__TASK OBJECTIVE__: Each line of the data should be repeated precisely.

__INFORMATION PROVIDED__:
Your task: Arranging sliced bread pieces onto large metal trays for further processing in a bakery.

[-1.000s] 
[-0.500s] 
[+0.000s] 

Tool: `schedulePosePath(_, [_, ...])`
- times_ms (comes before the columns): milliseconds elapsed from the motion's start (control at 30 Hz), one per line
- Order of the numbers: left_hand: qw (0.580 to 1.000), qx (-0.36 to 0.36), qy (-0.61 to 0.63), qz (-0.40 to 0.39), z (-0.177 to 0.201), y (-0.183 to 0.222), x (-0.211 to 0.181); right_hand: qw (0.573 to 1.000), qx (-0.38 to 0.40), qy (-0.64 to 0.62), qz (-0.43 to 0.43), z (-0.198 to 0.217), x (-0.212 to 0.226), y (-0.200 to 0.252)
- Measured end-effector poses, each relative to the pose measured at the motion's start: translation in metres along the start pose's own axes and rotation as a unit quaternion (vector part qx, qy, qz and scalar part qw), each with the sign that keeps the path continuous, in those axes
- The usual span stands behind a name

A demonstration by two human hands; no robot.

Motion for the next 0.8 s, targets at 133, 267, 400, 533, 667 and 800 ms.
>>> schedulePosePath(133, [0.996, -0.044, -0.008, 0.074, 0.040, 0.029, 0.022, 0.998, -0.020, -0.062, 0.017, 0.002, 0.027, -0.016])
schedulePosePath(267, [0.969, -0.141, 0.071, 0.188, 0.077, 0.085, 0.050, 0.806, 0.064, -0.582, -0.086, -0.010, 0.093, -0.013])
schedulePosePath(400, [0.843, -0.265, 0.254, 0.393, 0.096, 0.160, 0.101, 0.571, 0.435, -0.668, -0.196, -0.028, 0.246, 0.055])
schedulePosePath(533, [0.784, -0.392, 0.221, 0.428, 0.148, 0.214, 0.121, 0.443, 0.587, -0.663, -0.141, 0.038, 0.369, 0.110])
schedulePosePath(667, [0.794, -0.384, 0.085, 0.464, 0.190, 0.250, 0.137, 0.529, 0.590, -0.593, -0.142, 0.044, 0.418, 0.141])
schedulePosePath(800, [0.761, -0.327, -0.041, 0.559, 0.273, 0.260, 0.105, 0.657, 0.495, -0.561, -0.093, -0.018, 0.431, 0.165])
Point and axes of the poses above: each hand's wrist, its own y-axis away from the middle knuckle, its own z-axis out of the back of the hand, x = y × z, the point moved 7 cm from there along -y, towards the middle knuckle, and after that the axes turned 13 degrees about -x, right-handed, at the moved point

__WRITTEN RESPONSE__:
Your task: Arranging sliced bread pieces onto large metal trays for further processing in a bakery.

[-1.000s] 
[-0.500s] 
[+0.000s] 

Tool: `schedulePosePath(_, [_, ...])`
- times_ms (comes before the columns): milliseconds elapsed from the motion's start (control at 30 Hz), one per line
- Order of the numbers: left_hand: qw (0.580 to 1.000), qx (-0.36 to 0.36), qy (-0.61 to 0.63), qz (-0.40 to 0.39), z (-0.177 to 0.201), y (-0.183 to 0.222), x (-0.211 to 0.181); right_hand: qw (0.573 to 1.000), qx (-0.38 to 0.40), qy (-0.64 to 0.62), qz (-0.43 to 0.43), z (-0.198 to 0.217), x (-0.212 to 0.226), y (-0.200 to 0.252)
- Measured end-effector poses, each relative to the pose measured at the motion's start: translation in metres along the start pose's own axes and rotation as a unit quaternion (vector part qx, qy, qz and scalar part qw), each with the sign that keeps the path continuous, in those axes
- The usual span stands behind a name

A demonstration by two human hands; no robot.

Motion for the next 0.8 s, targets at 133, 267, 400, 533, 667 and 800 ms.
>>> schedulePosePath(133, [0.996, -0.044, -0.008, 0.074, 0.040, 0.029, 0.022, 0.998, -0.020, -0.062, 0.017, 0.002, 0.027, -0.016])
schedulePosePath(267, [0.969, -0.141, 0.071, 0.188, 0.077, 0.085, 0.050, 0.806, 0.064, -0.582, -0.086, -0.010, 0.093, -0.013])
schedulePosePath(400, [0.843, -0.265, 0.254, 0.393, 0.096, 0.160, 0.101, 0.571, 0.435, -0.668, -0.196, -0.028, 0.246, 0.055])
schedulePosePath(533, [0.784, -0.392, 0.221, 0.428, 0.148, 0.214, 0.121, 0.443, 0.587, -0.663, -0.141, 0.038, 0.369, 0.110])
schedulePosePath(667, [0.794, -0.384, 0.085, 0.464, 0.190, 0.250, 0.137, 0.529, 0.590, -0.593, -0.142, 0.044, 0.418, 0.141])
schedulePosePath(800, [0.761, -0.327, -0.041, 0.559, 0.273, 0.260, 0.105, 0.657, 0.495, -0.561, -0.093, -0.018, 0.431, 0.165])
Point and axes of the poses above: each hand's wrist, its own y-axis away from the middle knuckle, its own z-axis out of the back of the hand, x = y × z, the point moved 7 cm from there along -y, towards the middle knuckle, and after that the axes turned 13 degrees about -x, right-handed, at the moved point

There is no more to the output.